Task prompt:
Give back exactly the lines of the material below that start at the line containing "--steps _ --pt" and end at the line containing "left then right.", and no others.

Information provided:
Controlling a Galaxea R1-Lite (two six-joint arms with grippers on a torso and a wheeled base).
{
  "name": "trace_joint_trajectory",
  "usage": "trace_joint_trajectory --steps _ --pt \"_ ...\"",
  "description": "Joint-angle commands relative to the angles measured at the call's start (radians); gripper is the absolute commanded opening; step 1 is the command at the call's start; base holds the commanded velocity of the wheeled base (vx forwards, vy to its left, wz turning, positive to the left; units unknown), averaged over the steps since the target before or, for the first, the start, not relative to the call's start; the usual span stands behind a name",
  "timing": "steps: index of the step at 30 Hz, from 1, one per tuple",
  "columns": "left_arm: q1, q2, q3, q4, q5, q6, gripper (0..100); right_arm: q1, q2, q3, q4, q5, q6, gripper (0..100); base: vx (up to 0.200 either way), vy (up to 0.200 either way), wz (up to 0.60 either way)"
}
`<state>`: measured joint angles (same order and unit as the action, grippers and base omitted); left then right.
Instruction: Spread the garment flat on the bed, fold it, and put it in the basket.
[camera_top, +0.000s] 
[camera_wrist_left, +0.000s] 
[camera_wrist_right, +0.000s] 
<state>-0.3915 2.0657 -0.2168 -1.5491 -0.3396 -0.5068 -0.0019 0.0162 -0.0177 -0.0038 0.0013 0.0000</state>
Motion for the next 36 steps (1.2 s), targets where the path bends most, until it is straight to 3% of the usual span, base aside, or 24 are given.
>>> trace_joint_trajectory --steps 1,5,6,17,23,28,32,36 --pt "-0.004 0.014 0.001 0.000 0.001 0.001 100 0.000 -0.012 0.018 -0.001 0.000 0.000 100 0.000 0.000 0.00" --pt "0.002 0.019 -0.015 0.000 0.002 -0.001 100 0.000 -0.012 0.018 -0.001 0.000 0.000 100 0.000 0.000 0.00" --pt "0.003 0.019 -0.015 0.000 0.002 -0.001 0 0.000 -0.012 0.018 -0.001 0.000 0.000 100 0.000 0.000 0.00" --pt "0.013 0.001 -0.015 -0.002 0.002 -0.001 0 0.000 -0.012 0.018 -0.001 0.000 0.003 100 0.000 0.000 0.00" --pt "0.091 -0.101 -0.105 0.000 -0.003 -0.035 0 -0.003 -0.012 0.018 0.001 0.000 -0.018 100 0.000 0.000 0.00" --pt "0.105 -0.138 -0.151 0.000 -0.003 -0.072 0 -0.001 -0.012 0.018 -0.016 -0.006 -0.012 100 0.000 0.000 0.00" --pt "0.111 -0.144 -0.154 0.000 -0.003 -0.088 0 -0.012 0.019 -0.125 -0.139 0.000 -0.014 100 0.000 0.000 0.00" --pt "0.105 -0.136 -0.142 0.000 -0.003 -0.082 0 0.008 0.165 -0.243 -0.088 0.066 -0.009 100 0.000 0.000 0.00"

Exercise response:
  "usage": "trace_joint_trajectory --steps _ --pt \"_ ...\"",
  "description": "Joint-angle commands relative to the angles measured at the call's start (radians); gripper is the absolute commanded opening; step 1 is the command at the call's start; base holds the commanded velocity of the wheeled base (vx forwards, vy to its left, wz turning, positive to the left; units unknown), averaged over the steps since the target before or, for the first, the start, not relative to the call's start; the usual span stands behind a name",
  "timing": "steps: index of the step at 30 Hz, from 1, one per tuple",
  "columns": "left_arm: q1, q2, q3, q4, q5, q6, gripper (0..100); right_arm: q1, q2, q3, q4, q5, q6, gripper (0..100); base: vx (up to 0.200 either way), vy (up to 0.200 either way), wz (up to 0.60 either way)"
}
`<state>`: measured joint angles (same order and unit as the action, grippers and base omitted); left then right.

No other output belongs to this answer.